# Work order:
How many lines in the data below have the string "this"? Reply with the number alone.

################

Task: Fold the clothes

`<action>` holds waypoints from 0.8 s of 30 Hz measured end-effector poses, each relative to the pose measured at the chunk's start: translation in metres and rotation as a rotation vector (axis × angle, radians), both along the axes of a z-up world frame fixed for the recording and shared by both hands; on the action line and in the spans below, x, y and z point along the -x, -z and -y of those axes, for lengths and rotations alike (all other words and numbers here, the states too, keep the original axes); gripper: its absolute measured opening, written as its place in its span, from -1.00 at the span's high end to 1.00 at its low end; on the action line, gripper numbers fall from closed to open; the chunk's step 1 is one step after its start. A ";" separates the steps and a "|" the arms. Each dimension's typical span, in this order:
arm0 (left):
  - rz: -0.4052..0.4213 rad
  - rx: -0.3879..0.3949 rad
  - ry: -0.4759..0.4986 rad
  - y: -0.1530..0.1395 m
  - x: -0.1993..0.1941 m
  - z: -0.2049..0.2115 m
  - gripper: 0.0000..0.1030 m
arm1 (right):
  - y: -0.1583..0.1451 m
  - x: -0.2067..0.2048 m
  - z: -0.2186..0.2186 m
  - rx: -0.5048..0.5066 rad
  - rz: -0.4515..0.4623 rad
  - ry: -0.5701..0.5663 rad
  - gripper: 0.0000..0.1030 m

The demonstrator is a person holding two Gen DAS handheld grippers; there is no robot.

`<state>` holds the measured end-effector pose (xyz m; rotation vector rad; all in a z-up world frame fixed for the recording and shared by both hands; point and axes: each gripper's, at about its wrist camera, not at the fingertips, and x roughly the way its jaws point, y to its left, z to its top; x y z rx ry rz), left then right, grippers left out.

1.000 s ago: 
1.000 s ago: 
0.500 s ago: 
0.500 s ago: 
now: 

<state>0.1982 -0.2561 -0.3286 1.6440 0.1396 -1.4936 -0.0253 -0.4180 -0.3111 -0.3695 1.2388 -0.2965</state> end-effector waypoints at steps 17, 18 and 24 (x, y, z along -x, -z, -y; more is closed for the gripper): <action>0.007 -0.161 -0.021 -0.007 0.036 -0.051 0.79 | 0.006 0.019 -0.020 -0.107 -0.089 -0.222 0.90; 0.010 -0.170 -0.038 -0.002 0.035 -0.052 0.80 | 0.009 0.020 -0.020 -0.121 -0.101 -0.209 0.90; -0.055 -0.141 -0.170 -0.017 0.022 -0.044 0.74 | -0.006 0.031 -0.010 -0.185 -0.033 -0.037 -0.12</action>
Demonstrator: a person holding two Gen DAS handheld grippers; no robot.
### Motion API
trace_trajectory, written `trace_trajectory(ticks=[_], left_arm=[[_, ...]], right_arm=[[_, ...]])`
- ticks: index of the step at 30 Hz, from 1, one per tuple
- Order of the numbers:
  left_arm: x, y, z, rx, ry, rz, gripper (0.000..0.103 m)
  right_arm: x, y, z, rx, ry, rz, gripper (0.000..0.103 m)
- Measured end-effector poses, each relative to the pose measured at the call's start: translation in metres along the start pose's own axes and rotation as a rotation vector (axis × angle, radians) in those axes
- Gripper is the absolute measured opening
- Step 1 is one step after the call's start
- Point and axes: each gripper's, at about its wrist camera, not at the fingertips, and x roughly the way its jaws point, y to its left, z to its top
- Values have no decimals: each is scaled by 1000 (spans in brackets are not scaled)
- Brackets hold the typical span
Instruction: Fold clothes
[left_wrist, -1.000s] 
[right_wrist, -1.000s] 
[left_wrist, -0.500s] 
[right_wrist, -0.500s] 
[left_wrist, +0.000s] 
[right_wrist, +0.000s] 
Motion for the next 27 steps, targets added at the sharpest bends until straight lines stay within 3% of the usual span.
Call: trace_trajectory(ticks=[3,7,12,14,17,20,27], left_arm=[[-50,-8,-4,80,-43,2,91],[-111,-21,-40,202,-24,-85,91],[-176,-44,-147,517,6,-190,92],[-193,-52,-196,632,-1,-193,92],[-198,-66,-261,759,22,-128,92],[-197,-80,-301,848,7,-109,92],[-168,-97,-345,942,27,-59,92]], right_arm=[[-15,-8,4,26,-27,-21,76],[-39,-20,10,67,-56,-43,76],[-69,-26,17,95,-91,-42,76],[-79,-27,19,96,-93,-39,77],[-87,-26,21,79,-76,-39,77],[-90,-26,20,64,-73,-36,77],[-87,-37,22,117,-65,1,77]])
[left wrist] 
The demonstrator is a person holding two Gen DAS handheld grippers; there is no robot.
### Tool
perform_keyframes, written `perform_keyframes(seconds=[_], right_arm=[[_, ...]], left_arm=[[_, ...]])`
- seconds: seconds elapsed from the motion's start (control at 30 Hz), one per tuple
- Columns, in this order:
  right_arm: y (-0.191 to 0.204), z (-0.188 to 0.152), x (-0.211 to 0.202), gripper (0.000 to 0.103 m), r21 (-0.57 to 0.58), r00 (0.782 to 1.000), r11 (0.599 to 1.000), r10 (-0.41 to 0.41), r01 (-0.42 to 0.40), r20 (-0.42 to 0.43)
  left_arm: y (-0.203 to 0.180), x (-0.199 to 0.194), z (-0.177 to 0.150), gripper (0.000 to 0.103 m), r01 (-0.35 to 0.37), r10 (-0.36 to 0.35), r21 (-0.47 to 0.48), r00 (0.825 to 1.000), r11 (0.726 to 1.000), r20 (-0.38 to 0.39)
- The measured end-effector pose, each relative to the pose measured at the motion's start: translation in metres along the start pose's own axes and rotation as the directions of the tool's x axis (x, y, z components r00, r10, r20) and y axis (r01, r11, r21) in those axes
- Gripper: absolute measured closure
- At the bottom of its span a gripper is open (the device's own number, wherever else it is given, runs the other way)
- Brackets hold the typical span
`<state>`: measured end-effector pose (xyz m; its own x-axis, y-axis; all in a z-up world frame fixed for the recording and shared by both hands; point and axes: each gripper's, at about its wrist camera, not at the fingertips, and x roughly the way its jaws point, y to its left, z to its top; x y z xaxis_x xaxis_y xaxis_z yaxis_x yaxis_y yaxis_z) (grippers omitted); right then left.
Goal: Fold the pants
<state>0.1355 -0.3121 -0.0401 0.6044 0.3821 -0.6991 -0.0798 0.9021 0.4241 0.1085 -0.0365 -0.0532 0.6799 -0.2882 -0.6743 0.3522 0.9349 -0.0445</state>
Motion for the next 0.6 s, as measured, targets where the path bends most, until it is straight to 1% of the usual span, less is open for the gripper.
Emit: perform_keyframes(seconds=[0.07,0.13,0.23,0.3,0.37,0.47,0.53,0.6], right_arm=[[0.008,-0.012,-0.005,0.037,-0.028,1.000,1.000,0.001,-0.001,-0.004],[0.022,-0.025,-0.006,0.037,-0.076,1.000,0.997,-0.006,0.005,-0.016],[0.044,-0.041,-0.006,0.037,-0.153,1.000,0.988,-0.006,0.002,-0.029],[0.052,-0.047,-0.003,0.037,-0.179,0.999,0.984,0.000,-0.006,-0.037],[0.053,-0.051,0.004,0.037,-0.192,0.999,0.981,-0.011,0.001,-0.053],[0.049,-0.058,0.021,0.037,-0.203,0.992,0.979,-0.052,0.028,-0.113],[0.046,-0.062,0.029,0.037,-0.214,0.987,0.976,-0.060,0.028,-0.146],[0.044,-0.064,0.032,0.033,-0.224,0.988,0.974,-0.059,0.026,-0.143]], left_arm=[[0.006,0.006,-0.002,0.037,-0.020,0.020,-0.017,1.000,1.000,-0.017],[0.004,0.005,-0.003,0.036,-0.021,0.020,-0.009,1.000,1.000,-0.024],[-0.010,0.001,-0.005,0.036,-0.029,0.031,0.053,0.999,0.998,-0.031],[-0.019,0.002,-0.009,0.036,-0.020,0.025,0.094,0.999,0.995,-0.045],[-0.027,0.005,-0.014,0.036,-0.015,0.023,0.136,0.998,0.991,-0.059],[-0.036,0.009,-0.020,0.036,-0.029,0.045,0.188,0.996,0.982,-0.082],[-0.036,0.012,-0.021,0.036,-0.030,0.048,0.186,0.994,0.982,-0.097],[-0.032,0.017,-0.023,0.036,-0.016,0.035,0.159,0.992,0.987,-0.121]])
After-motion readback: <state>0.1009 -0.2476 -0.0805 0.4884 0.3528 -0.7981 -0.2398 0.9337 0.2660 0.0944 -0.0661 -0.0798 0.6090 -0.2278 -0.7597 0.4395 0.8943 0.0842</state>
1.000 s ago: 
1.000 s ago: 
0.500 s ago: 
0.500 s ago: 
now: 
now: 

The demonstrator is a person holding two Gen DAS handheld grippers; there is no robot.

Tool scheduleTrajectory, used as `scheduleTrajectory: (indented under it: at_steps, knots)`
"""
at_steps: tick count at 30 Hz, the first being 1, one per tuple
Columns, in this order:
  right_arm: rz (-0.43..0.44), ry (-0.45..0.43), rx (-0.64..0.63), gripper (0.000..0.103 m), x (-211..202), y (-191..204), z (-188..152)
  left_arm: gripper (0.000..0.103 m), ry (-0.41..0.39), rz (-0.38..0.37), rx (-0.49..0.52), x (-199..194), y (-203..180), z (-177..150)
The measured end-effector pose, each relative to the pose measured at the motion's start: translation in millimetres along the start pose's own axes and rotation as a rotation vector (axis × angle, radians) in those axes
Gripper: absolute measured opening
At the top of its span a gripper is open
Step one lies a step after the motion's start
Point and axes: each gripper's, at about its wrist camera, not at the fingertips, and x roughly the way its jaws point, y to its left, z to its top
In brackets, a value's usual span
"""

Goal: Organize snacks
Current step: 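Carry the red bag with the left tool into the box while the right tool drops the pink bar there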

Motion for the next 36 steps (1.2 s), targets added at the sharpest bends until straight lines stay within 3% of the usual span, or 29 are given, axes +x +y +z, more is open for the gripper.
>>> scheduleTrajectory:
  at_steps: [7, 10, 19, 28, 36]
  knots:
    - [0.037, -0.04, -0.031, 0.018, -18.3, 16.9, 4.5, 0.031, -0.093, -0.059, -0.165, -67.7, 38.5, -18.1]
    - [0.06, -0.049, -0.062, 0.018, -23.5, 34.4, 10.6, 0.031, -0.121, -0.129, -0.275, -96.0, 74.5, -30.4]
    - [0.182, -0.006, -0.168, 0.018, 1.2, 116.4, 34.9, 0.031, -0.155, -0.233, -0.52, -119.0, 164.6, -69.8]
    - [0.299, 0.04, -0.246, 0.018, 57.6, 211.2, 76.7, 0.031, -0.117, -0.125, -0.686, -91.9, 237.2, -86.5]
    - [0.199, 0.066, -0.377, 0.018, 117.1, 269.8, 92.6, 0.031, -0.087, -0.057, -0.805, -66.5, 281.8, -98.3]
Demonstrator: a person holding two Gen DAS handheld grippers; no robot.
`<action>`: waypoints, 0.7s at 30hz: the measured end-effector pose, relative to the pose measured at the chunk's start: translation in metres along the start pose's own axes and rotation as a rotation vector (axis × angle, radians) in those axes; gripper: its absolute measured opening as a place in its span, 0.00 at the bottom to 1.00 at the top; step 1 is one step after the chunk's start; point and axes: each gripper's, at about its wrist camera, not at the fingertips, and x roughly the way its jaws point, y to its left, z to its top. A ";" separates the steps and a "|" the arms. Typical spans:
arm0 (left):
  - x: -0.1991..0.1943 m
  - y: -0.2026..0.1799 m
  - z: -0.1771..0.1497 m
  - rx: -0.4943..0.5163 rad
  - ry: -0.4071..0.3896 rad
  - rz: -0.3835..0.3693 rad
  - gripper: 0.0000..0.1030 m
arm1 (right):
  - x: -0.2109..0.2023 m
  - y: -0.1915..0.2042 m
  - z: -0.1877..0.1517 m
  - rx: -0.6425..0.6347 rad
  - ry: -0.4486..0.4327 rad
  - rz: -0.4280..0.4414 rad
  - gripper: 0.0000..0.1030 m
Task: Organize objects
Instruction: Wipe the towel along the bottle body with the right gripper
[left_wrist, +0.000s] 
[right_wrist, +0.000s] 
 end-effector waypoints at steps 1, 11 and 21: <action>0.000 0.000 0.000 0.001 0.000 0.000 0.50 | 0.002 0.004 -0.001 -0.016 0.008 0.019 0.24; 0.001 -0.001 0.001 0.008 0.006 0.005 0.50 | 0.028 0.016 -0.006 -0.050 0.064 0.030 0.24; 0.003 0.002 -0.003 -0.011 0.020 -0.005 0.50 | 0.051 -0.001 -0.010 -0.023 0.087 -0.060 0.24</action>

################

# Reply:
3